Smartwatches Track Pregnancy Hormones With 93% Accuracy in New Study
Wearable sensors captured resting heart rate patterns that closely mirrored hormonal shifts across pregnancy, flagging adverse outcomes too.
Summary
Researchers at Scripps Research Translational Institute analyzed wearable sensor data from 99 pregnant participants, tracking resting heart rate, steps, and sleep from 3 months pre-pregnancy through 6 months postpartum. They found that resting heart rate changes correlated remarkably closely with known pregnancy hormone fluctuations (R²=0.93). RHR initially dipped in weeks 5–9, rose steadily until 8–9 weeks before delivery, then declined to below pre-pregnancy levels postpartum. Sleep increased in the first trimester but declined thereafter. Importantly, pregnancies with adverse outcomes showed distinct RHR patterns compared to live births, suggesting wearables may one day enable early risk screening for miscarriage or preterm birth without clinical visits.
Detailed Summary
The United States faces a worsening maternal health crisis, with adverse pregnancy outcomes disproportionately affecting non-White women and those in maternity care deserts where access to obstetric services is severely limited. This study explored whether consumer-grade wearable devices could passively capture the profound physiological changes of pregnancy—and whether those signals mirror the well-characterized hormonal shifts that drive them.
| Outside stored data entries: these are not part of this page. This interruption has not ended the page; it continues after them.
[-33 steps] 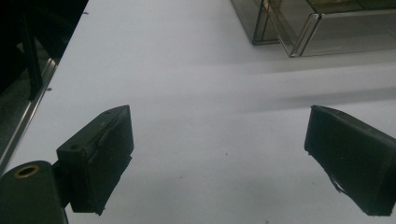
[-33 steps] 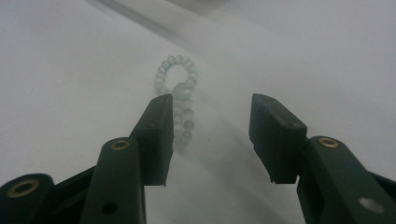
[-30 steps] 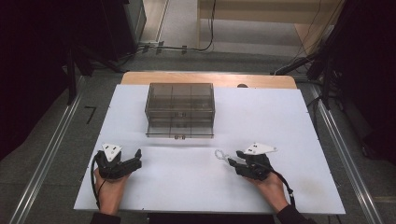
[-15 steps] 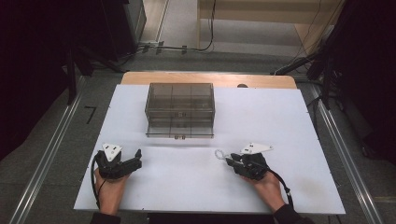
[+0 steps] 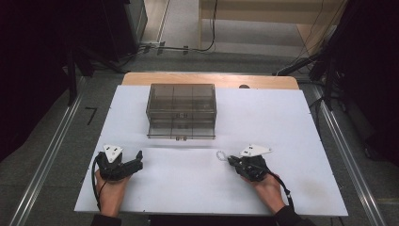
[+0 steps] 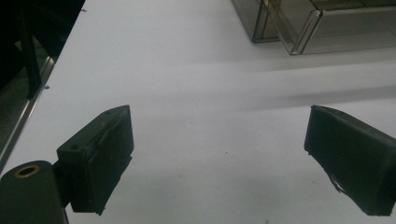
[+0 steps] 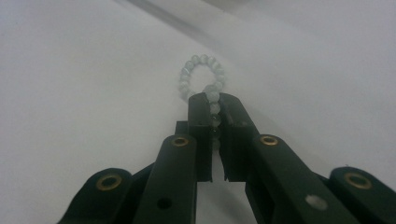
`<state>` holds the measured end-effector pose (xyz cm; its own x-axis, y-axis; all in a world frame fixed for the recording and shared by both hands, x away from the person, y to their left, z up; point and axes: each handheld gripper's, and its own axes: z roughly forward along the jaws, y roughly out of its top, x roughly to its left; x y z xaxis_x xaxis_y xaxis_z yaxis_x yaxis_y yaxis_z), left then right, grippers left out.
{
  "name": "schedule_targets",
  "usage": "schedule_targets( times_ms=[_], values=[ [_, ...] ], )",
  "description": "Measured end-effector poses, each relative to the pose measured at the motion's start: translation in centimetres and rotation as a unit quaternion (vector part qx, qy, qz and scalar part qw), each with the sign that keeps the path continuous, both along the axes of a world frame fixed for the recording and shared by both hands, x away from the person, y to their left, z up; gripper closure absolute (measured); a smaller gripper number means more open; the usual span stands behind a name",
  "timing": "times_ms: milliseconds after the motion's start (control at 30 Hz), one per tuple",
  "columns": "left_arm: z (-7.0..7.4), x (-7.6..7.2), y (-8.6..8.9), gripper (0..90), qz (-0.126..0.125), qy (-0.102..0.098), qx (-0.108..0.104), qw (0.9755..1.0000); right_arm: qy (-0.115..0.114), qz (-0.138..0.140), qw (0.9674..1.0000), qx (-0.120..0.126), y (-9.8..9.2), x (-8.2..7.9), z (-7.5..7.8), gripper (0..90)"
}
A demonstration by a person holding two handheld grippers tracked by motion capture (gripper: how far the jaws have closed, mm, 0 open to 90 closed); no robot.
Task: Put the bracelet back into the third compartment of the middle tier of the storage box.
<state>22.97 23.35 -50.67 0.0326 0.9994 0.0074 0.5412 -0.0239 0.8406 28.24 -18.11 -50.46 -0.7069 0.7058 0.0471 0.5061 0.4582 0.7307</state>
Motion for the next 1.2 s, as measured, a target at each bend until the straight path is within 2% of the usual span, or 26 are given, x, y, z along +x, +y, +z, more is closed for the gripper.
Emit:
schedule_targets(
  times_ms=[500,733,1200],
  values=[
    [0.0,0.0,0.0,8.4,-0.001,0.002,0.0,1.0,-0.033,0.002,0.9994,0.009,0.0,-0.4,1.2,82.4],
    [-0.1,0.0,0.0,8.4,-0.001,0.002,-0.001,1.0,-0.049,0.002,0.9986,0.021,0.0,-0.5,2.3,82.5],
    [-0.1,0.1,-0.1,8.4,0.001,0.003,-0.002,1.0,-0.065,-0.006,0.9967,0.049,-0.2,0.1,4.1,82.5]
  ],
)
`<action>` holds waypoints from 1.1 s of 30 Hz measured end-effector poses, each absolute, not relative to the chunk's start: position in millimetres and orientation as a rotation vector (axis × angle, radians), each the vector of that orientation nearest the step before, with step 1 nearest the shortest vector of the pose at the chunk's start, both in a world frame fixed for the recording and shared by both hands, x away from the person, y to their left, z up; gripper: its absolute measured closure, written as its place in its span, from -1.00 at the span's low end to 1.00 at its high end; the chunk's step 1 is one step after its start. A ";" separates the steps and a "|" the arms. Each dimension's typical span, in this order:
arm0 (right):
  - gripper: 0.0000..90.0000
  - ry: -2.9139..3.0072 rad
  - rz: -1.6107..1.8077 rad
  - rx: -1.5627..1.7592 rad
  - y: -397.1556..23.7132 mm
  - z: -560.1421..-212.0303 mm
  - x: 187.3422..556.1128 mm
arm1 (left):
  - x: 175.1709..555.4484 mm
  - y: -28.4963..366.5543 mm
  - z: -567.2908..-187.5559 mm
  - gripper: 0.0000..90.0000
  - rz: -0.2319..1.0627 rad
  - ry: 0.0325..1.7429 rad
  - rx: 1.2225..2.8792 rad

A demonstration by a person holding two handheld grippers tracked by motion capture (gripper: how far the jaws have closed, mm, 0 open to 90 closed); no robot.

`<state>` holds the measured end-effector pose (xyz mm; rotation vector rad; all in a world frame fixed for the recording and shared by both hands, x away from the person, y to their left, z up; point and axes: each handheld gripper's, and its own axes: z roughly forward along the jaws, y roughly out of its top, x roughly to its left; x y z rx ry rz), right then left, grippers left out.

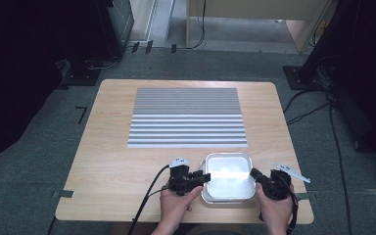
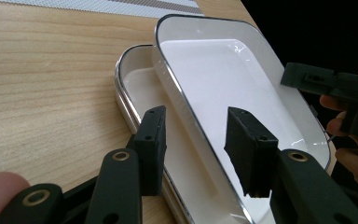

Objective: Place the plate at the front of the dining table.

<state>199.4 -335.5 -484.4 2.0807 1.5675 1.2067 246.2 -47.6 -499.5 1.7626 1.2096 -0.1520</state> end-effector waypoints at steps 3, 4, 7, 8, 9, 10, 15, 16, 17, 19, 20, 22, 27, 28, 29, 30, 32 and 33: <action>1.00 1.553 1.239 2.091 -339.2 -483.9 198.7 | 246.8 -50.3 -498.2 0.31 -0.140 1.213 1.773; 1.00 1.553 1.239 2.091 -339.2 -483.9 198.7 | 246.8 -50.3 -498.2 0.32 -0.140 1.213 1.773; 1.00 1.548 1.264 2.083 -337.4 -482.5 198.0 | 245.6 -52.0 -493.1 0.43 -0.088 1.209 1.779; 1.00 1.545 1.270 2.083 -336.7 -482.2 197.9 | 244.9 -52.2 -491.3 0.48 -0.083 1.212 1.774; 1.00 1.539 1.277 2.083 -335.7 -481.9 197.6 | 244.3 -52.1 -489.8 0.55 -0.077 1.210 1.770; 1.00 1.536 1.280 2.080 -334.4 -481.3 197.1 | 243.6 -51.9 -488.3 0.60 -0.067 1.212 1.769; 1.00 1.524 1.293 2.043 -324.8 -477.7 195.0 | 241.0 -47.2 -482.7 0.75 0.022 1.204 1.782; 1.00 1.524 1.294 2.038 -322.5 -476.7 194.7 | 241.8 -45.5 -482.1 0.76 0.031 1.206 1.783; 1.00 1.524 1.298 2.031 -320.1 -476.2 194.7 | 242.9 -43.5 -481.4 0.79 0.037 1.208 1.783; 1.00 1.529 1.297 2.017 -314.6 -475.3 195.2 | 245.0 -39.3 -479.5 0.83 0.054 1.215 1.777; 1.00 1.533 1.302 2.007 -312.2 -475.0 195.9 | 245.8 -37.1 -478.6 0.85 0.062 1.219 1.771; 1.00 1.536 1.310 1.997 -306.9 -473.5 197.4 | 247.9 -32.5 -478.2 0.86 0.068 1.221 1.762; 1.00 1.556 1.297 1.941 -291.9 -470.5 203.6 | 254.4 -19.6 -480.3 0.90 0.080 1.236 1.744; 1.00 1.558 1.295 1.946 -289.3 -470.3 204.6 | 256.2 -16.8 -480.7 0.90 0.085 1.241 1.741; 1.00 1.561 1.293 1.944 -286.1 -470.6 206.6 | 258.1 -14.1 -481.1 0.91 0.092 1.243 1.737; 1.00 1.565 1.293 1.941 -282.9 -470.8 208.6 | 260.1 -11.5 -481.0 0.92 0.098 1.248 1.735; 1.00 1.572 1.293 1.934 -276.7 -470.8 213.2 | 264.3 -5.8 -480.6 0.94 0.110 1.255 1.726; 1.00 1.576 1.296 1.928 -273.6 -470.4 215.9 | 266.3 -2.9 -480.2 0.95 0.116 1.259 1.720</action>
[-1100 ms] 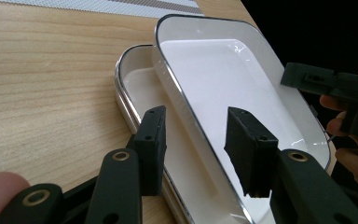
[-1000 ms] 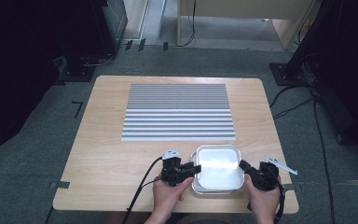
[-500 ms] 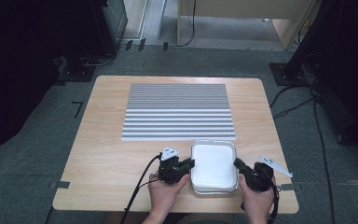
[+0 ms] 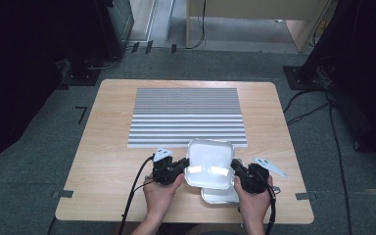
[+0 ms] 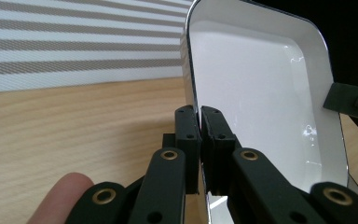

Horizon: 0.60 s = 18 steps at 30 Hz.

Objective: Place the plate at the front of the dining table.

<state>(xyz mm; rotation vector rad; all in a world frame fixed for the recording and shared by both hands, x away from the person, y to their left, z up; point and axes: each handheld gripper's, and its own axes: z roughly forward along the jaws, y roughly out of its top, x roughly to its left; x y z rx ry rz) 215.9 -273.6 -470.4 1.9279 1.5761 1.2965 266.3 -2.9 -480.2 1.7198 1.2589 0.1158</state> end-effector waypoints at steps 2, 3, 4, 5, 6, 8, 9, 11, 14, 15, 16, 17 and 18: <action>1.00 1.591 1.294 1.911 -267.7 -468.6 221.7 | 270.6 2.6 -479.3 0.96 0.126 1.264 1.709; 1.00 1.600 1.293 1.902 -264.8 -467.2 224.8 | 272.8 5.3 -479.0 0.96 0.129 1.269 1.705; 1.00 1.607 1.292 1.892 -261.8 -465.6 228.0 | 275.0 7.8 -478.8 0.96 0.131 1.274 1.698; 1.00 1.614 1.290 1.882 -258.9 -464.1 231.3 | 277.2 10.4 -478.6 0.97 0.137 1.277 1.693; 1.00 1.621 1.291 1.874 -256.4 -462.8 234.7 | 279.5 12.9 -478.5 0.97 0.140 1.280 1.688; 1.00 1.635 1.289 1.864 -251.6 -460.7 241.8 | 284.8 18.3 -478.2 0.97 0.147 1.286 1.677; 1.00 1.639 1.295 1.863 -248.9 -459.7 246.1 | 286.4 20.2 -478.1 0.97 0.150 1.286 1.676; 1.00 1.648 1.295 1.855 -245.2 -458.8 251.9 | 290.6 24.5 -477.5 0.97 0.160 1.291 1.667; 1.00 1.661 1.298 1.847 -238.2 -457.1 260.6 | 297.0 30.7 -476.8 0.98 0.168 1.304 1.652; 1.00 1.667 1.298 1.839 -236.1 -456.3 263.4 | 299.3 32.4 -476.7 0.98 0.171 1.307 1.649; 1.00 1.668 1.297 1.835 -234.0 -455.3 266.1 | 301.8 33.8 -476.1 0.98 0.174 1.311 1.646; 1.00 1.671 1.295 1.828 -232.1 -454.1 268.7 | 304.4 35.0 -475.2 0.99 0.176 1.314 1.643; 1.00 1.670 1.293 1.822 -230.3 -452.8 271.6 | 307.3 36.3 -474.2 0.99 0.178 1.316 1.639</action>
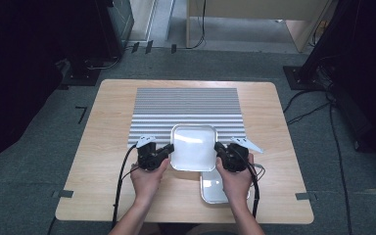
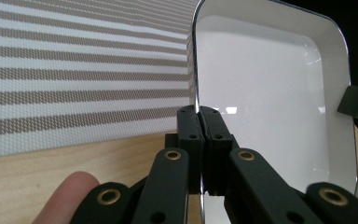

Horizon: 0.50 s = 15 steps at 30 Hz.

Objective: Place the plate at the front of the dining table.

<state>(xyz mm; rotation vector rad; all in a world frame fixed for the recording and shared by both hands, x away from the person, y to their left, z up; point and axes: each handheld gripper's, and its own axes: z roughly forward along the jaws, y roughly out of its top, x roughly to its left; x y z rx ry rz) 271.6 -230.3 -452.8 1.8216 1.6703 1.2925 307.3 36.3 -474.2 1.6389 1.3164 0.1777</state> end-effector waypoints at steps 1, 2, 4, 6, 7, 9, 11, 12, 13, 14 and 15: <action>1.00 1.669 1.290 1.823 -228.5 -451.2 274.2 | 309.9 37.4 -472.7 0.99 0.178 1.322 1.634; 1.00 1.670 1.292 1.818 -227.1 -449.6 277.0 | 312.5 38.3 -471.3 0.99 0.179 1.324 1.627; 1.00 1.671 1.291 1.807 -225.0 -446.5 282.5 | 317.4 39.8 -468.4 0.99 0.186 1.320 1.625; 1.00 1.671 1.291 1.805 -223.4 -443.2 287.6 | 322.0 40.9 -466.3 0.99 0.186 1.319 1.622; 1.00 1.671 1.290 1.804 -222.9 -442.0 290.3 | 324.3 41.3 -465.4 0.99 0.188 1.319 1.623; 1.00 1.672 1.293 1.805 -222.5 -441.1 296.0 | 329.4 41.9 -464.2 0.99 0.194 1.323 1.623; 1.00 1.675 1.298 1.816 -222.0 -441.6 302.5 | 332.2 42.3 -463.7 0.99 0.196 1.327 1.625; 1.00 1.678 1.295 1.819 -221.7 -441.9 307.0 | 337.9 41.9 -463.4 1.00 0.201 1.336 1.624; 1.00 1.678 1.295 1.828 -221.4 -441.9 309.6 | 340.9 41.3 -463.6 1.00 0.209 1.336 1.627; 1.00 1.678 1.288 1.834 -221.4 -442.6 313.5 | 343.6 40.3 -463.7 1.00 0.216 1.341 1.627; 1.00 1.677 1.282 1.841 -220.9 -443.6 317.4 | 346.7 39.7 -463.8 1.00 0.230 1.344 1.636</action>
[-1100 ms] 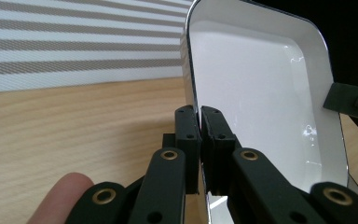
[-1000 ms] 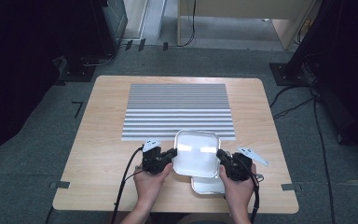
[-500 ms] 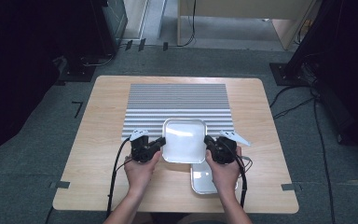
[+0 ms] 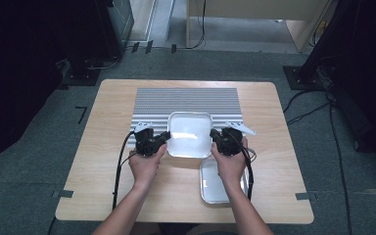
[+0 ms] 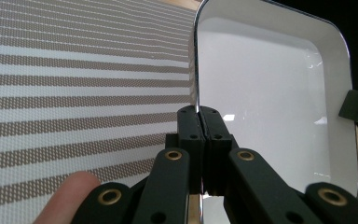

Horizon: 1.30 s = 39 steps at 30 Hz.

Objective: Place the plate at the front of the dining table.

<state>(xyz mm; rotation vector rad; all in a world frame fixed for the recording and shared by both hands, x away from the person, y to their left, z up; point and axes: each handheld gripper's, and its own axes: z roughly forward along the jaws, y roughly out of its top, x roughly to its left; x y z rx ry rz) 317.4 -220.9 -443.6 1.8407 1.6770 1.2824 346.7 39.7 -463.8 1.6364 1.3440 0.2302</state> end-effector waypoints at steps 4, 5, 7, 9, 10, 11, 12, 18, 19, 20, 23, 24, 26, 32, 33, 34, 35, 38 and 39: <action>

Using the PowerMom bilingual digital research platform, investigators recruited participants aged 16 or older who were pregnant or up to 8 weeks postpartum. Of 5,612 enrolled participants, 99 live-birth pregnancies met data-quality thresholds (≥2 valid wearable days per week for ≥50% of pregnancy weeks) for resting heart rate (RHR) analysis, with 54 contributing sleep data. Devices included Apple Watch, Garmin, and Fitbit. To control for inter-individual and inter-device variability, all signals were expressed relative to each participant's pre-pregnancy baseline and aggregated at the population level.
The headline finding was a striking R²=0.93 correlation between the longitudinal RHR trajectory and expected pregnancy hormone profiles. RHR fell modestly in gestational weeks 5–9—consistent with the early vasodilatory effects of progesterone and hCG—then climbed steadily as cardiac output rises through mid-pregnancy, peaking roughly 8–9 weeks before delivery. It then declined toward and below pre-pregnancy levels postpartum before stabilizing near baseline at 6 months. Total sleep time rose in the first trimester but progressively declined through the remainder of pregnancy. Step counts showed activity reductions as pregnancy advanced. These patterns collectively reflect well-known haemodynamic and behavioural adaptations to pregnancy.
An exploratory analysis of 9 participants with adverse outcomes (miscarriage or other non-live-birth endings) revealed RHR trajectories that diverged meaningfully from the live-birth group, hinting that wearables may detect physiological deviations before clinical symptoms manifest. The authors are careful to frame this as a feasibility signal given the small adverse-outcome sample, not a validated predictive tool.
The study's significance lies in demonstrating that unobtrusive, consumer-level technology worn daily can passively reconstruct biologically coherent pregnancy timelines—potentially extending meaningful prenatal monitoring to the 30–50% of birthing individuals in maternity care deserts. Future prospective studies with larger adverse-outcome cohorts are needed to translate these associations into actionable clinical predictions.
Key Findings
- Wearable RHR trajectories correlated with pregnancy hormone fluctuations at R²=0.93 across 99 live-birth pregnancies.
- RHR dipped in weeks 5–9, rose to a peak ~8–9 weeks before delivery, then fell below pre-pregnancy levels postpartum.
- Total sleep time increased in the first trimester but declined progressively through the rest of pregnancy.
- Adverse-outcome pregnancies showed distinct RHR patterns vs. live births, suggesting early detection potential.
- Passive wearable monitoring captured population-level pregnancy physiology without requiring clinical visits.
Methodology
Longitudinal observational cohort study using the PowerMom bilingual mobile research platform; 99 live-birth participants contributed Apple Watch, Garmin, or Fitbit data spanning 3 months pre-pregnancy to 6 months postpartum. Signals were normalized to pre-pregnancy baselines and required ≥2 valid wearable days per week for ≥50% of pregnancy weeks.
Study Limitations
The adverse-outcome group contained only 9 participants, making those comparisons exploratory and underpowered. Pregnancy start was estimated from self-reported due dates rather than confirmed gestational dating, introducing potential timing error. Sleep analysis was restricted to Fitbit users (n=54), limiting generalizability across device types.